■ Work to be completed ■
In the data below, which lines hold the word "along"? Copy them.

START Provided records

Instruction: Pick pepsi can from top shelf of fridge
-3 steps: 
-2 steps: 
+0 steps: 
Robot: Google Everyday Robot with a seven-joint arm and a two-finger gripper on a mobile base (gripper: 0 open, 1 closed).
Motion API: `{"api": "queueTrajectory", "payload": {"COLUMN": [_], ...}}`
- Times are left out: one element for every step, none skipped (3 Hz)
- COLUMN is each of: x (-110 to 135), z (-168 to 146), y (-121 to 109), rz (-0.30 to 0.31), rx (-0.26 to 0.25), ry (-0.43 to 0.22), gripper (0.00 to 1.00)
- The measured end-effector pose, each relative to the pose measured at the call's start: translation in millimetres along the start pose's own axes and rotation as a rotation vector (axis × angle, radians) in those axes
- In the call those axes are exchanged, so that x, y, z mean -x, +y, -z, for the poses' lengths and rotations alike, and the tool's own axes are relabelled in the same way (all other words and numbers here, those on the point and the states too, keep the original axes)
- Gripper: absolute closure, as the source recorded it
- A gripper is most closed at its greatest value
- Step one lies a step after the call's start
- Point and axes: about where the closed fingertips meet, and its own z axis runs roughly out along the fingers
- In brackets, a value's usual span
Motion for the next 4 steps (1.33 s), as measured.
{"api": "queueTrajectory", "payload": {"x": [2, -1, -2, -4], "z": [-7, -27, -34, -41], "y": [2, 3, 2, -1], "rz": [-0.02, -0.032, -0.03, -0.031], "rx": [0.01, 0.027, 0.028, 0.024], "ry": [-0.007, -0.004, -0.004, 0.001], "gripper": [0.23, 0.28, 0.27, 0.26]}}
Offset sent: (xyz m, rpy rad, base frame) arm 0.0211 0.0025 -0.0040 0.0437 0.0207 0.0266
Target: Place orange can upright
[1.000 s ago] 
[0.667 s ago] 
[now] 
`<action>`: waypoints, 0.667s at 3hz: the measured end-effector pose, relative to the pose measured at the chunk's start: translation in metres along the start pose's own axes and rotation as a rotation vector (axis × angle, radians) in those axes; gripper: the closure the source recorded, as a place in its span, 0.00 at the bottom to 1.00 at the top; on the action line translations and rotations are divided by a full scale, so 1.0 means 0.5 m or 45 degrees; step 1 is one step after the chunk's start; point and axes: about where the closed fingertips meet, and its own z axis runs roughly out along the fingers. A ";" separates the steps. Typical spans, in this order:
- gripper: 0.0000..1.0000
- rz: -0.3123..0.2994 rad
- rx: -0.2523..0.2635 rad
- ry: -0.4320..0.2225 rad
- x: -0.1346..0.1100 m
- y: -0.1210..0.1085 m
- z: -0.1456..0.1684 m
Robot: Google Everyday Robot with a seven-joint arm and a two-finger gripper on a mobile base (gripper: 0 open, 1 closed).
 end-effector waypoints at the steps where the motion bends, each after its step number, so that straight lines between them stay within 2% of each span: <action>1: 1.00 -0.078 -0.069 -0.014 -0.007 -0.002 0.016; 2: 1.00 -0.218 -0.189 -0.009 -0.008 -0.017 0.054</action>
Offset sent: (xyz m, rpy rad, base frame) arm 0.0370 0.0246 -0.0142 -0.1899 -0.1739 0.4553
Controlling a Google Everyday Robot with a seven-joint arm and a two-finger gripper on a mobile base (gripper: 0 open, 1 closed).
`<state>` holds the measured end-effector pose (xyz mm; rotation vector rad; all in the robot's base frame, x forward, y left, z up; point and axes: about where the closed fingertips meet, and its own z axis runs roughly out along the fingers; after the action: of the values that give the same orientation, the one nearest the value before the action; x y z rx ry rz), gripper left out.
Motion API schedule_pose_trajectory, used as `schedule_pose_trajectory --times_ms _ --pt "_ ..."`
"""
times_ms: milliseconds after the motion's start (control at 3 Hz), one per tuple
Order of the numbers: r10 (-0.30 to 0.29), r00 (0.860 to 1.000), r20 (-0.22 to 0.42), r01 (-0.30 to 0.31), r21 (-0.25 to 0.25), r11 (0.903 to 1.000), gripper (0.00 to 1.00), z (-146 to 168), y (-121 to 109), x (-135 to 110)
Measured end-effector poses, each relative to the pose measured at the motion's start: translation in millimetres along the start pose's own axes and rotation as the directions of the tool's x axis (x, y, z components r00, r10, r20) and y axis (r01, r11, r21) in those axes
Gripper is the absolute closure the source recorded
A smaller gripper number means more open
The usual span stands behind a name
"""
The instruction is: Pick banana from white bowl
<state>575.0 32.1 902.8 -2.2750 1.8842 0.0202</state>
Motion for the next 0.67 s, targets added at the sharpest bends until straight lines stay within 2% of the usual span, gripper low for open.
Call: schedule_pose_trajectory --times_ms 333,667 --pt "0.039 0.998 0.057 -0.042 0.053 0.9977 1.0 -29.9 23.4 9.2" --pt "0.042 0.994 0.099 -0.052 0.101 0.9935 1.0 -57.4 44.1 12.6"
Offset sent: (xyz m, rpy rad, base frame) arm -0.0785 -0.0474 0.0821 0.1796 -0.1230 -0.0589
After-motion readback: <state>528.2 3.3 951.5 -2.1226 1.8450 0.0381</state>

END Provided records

■ Reply ■
- The measured end-effector pose, each relative to the pose measured at the call's start: translation in millimetres along the start pose's own axes and rotation as a rotation vector (axis × angle, radians) in those axes
- Point and axes: about where the closed fingertips meet, and its own z axis runs roughly out along the fingers
`<action>`: waypoints, 0.667s at 3hz: the measured end-effector pose, relative to the pose measured at the chunk's start: translation in metres along the start pose's own axes and rotation as a rotation vector (axis × angle, radians) in those axes; gripper: the closure the source recorded, as a place in its span, 0.00 at the bottom to 1.00 at the top; on the action line translations and rotations are divided by a full scale, so 1.0 means 0.5 m or 45 degrees; step 1 is one step after the chunk's start; point and axes: about where the closed fingertips meet, and its own z axis runs roughly out along the fingers. A ";" separates the steps. Typical spans, in this order:
`<state>` holds the measured end-effector pose (xyz mm; rotation vector rad; all in the robot's base frame, x forward, y left, z up; point and axes: about where the closed fingertips meet, and its own z axis runs roughly out along the fingers; after the action: of the values that give the same orientation, the one nearest the value before the action; x y z rx ry rz), gripper left out.
Measured end-effector poses, each relative to the pose measured at the motion's start: translation in millimetres along the start pose's own axes and rotation as the directions of the tool's x axis (x, y, z components r00, r10, r20) and y axis (r01, r11, r21) in those axes

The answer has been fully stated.